12.1.5 Fault Tolerance
Considerable
progress remains to be made in fault tolerant architectures for MCMs. This is
partly because MCM technology, in its present state, is often too expensive for
the substantial extra circuitry required for some forms of fault tolerance to
be financially feasible. Yet, other forms of fault tolerant design do not
require significantly more silicon real estate. The perspective that might
profitably be taken is one of optimizing the tradeoff between the expense of
adding in fault tolerance, and the expense of lowered dependabilities and
increased needs for testing of non-fault-tolerant architectures.
The
basic idea in fault-tolerant design is to use redundancy to counteract the
tendency of individual faults to cause improper functioning of the unit.

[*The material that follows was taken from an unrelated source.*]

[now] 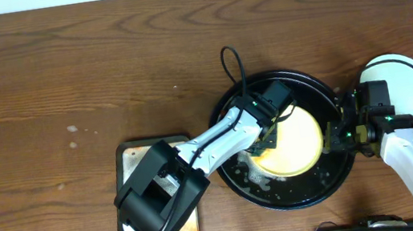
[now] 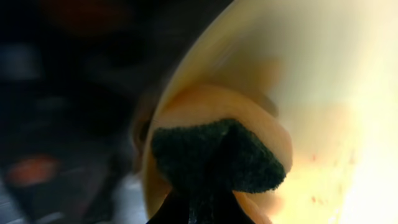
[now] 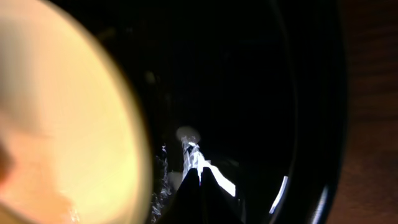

Previous work on fault tolerance in multichip modules is reported by Carey
(1991, p. 29 [51]), who discusses redundant interconnections, by Pearson and
Malek (1992: pp. 2‑3 [55]), who discuss redundancy within individual
chips on a specialized MCM design, and by Yamamoto (1991 [58]), who discusses
redundant refrigeration units for increased reliability of cryogenic MCMs. More
recent work suggests that the great increases in yield achievable by adding
redundant chips to an MCM design can be cost effective (Kim and Lombardi 1995
[50]). We describe these various approaches to MCM fault tolerant design next.
One
approach to maximizing the probability that a chip will work once mounted is to
include redundant circuitry on the chip that can take over the function of
faulty circuitry if and when other circuitry on the chip becomes faulty. Hence, dice (unpackaged chips) used for
placement in an MCM may have their own built‑in fault tolerance. This approach to fault tolerance is efficient
in terms of the increase in size it implies in the MCM), since an incremental
increase in the size of a die leads to a relatively small increase in the area
of the MCM substrate that is required to hold the slightly larger die. However, such redundant designs are highly
specific to the particular chip. In
summary, on-chip redundancy to enhance yield (Thibeault et al., 1990 [57]) is
particulary applicable when chips must be reliable but are hard to acquire in
tested form, as is often true for bare dice intended for use in MCMS. An MCM design utilizing this approach is
proposed by Pearson and Malek (1992 [55]).
Fault
tolerance can also be built into the MCM substrate, in the form of redundant
interconnection paths. If the substrate is found to have an open path, for
example, there might be another functionally identical path that can be used
instead. Actual MCMs have been fabricated implementing this capability (Carey
1991 [51]). This approach need not lead to increased MCM area at all, since if
less than 100% of the substrate's interconnect capacity is needed for a non‑fault-tolerant
design, the remaining capacity could be used for holding redundant
interconnections. In the event that capacity exists for only some
interconnections to be duplicated, duplication of longer ones should be
preferred since the probability of a fault in a path increases with the length
of the path (Carey 1993 [50]).
This
redundant routing approach has been shown to enhance MCM yields significantly
(Carey 1991 [51]). Since the dependability of nets in the MCM substrate
decreases as net length increases, Carey (1991 [51]) duplicated long paths in
preference to short ones. Since designs will often have some unused routing
capacity, why not use what routing capacity is still available for
fault-tolerant redundancy.
Redundant
conductors have been used in MCMs not only for routing through the MCM
substrate, but also for wire bonds. Redundant wire bonds are described by Hagge
and Wagner (1992, pp. 1980‑1981). A large substrate was designed in four
quadrants, so that the yield for a relatively smaller quadrant was higher than
for a large substrate containing all four sections on one substrate. However,
connecting the four quadrants must be done dependably in order for the
connected quadrants to compete with the large single substrate design.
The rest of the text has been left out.